──────── Data provided
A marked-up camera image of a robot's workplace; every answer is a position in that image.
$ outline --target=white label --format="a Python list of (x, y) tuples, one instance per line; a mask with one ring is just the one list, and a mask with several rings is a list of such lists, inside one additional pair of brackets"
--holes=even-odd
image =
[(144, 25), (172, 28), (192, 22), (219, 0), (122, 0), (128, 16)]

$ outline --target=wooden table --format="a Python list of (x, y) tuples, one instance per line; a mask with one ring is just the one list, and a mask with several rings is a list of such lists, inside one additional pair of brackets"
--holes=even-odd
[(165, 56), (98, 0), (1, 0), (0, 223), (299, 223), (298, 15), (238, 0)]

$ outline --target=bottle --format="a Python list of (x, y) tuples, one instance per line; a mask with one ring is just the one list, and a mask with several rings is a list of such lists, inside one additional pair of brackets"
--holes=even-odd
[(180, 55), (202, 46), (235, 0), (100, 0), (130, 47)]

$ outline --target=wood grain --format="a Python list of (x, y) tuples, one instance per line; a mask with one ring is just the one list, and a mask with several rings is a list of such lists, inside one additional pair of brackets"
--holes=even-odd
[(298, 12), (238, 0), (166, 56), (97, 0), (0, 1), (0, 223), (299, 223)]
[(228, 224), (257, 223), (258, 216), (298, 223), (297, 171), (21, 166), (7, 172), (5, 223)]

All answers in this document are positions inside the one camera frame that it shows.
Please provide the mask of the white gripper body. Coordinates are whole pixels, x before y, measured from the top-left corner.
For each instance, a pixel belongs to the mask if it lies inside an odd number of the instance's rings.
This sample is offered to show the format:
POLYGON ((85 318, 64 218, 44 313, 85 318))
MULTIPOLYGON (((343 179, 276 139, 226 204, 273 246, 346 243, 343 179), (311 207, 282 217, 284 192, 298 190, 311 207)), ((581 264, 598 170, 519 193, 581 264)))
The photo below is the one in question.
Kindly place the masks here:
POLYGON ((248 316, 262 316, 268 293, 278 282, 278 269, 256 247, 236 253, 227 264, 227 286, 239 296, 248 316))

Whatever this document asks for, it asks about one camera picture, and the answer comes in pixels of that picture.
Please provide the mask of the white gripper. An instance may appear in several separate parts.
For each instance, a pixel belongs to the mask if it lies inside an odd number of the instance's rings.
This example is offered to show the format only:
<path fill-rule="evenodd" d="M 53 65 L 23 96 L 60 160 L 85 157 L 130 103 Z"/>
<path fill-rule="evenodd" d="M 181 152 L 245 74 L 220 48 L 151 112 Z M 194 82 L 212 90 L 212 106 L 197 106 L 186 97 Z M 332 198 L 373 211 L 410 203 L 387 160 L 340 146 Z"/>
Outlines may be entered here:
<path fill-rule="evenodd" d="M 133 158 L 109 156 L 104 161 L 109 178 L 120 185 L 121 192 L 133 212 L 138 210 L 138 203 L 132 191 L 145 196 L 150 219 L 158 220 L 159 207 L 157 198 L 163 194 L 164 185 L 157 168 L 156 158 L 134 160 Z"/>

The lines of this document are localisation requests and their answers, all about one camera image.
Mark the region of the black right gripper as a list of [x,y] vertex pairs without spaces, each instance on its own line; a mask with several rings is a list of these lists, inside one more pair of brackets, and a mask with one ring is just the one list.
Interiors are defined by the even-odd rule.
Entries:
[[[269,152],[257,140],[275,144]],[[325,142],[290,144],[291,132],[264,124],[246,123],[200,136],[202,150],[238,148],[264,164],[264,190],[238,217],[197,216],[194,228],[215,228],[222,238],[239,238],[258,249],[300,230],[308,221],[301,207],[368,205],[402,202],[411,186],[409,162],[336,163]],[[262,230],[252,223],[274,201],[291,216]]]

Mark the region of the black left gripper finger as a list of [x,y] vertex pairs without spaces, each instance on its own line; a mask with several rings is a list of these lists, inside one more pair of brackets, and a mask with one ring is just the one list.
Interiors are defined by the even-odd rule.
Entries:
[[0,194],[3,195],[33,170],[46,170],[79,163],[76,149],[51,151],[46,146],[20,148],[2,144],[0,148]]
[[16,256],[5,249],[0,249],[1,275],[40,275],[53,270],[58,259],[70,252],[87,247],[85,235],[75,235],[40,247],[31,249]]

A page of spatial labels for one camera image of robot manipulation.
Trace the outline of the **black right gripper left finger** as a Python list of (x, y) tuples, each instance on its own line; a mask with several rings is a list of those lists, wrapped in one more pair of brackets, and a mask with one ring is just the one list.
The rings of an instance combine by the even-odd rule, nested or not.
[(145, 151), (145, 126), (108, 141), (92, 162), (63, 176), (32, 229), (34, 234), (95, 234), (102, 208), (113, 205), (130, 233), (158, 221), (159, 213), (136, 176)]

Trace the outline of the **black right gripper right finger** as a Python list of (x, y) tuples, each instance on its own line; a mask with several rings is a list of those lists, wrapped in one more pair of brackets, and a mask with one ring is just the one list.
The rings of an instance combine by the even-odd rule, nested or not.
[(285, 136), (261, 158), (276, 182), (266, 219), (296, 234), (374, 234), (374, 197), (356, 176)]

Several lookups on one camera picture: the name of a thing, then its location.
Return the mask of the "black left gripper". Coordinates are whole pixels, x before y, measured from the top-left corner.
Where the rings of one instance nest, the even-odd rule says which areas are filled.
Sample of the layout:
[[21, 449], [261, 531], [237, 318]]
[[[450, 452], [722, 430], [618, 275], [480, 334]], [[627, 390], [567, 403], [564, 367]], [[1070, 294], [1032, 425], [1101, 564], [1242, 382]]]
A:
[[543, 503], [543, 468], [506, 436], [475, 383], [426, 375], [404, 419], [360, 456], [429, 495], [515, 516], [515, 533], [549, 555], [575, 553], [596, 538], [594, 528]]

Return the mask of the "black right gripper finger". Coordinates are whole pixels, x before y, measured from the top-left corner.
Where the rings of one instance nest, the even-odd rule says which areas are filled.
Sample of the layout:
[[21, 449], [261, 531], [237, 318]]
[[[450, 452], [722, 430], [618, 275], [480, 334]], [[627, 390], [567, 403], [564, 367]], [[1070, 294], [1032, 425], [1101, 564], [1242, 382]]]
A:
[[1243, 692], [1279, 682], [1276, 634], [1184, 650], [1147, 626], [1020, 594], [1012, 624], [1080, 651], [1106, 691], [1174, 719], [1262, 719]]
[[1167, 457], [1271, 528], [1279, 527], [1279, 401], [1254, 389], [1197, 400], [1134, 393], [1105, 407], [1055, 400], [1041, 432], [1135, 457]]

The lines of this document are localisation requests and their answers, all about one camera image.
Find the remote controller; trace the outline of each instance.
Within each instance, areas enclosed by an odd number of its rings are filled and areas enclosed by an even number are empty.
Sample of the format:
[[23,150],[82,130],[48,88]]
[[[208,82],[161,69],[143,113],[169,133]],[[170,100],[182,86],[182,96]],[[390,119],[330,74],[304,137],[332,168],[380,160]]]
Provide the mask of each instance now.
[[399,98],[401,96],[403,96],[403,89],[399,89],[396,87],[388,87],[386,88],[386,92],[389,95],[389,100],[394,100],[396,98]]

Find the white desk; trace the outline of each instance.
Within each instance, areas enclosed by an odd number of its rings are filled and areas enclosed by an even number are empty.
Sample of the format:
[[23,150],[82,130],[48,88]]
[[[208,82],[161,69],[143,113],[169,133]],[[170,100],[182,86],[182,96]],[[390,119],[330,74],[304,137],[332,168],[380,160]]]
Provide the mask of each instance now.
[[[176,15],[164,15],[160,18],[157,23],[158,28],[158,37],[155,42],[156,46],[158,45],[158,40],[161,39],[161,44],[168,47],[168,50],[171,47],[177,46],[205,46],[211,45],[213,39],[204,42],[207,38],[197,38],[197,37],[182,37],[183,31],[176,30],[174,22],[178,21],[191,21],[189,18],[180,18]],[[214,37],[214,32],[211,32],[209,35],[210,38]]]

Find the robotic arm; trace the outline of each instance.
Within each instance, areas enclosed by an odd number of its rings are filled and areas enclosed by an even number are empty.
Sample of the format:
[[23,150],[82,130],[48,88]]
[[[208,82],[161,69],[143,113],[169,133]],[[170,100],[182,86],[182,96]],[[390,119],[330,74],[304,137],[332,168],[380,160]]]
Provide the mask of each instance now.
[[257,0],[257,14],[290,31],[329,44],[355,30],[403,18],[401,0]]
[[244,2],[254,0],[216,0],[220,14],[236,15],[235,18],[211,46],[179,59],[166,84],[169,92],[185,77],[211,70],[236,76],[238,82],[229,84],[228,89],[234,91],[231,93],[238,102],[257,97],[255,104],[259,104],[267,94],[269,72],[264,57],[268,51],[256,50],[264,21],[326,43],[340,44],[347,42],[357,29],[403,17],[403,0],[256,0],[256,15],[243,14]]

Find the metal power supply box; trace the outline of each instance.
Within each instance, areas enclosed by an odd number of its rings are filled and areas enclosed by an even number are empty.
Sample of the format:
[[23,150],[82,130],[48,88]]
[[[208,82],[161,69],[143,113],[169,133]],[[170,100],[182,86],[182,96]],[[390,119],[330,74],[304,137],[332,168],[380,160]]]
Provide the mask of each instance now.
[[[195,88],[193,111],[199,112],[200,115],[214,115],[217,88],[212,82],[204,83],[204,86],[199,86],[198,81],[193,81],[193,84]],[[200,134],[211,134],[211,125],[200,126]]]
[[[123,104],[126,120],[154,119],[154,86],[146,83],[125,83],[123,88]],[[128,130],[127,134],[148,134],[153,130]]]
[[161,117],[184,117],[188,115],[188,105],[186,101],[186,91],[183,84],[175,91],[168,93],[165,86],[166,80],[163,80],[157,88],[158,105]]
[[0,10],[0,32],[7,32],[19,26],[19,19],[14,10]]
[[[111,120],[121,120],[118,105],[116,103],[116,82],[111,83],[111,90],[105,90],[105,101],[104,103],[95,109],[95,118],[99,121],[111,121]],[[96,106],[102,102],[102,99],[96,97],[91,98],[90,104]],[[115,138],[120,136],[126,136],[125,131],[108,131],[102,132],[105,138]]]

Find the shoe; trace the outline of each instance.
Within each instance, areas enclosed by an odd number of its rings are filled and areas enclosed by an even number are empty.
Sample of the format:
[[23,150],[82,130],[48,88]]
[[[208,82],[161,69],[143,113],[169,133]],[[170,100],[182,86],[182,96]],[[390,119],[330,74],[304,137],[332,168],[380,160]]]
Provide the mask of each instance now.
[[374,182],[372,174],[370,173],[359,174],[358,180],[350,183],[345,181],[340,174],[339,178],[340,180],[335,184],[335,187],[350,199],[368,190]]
────────────────
> _Required action_: Among the lines above, show every one that contains the string "Coordinates".

> _Result of the exercise_:
Please provide the mask of the white gripper body. Coordinates are whole pixels, x before y, measured from the top-left corner.
Return the mask of the "black left gripper". Coordinates are whole pixels, x before y, measured from the top-left corner.
Return the mask of the "black right gripper finger". Coordinates are whole pixels, x before y, measured from the top-left corner.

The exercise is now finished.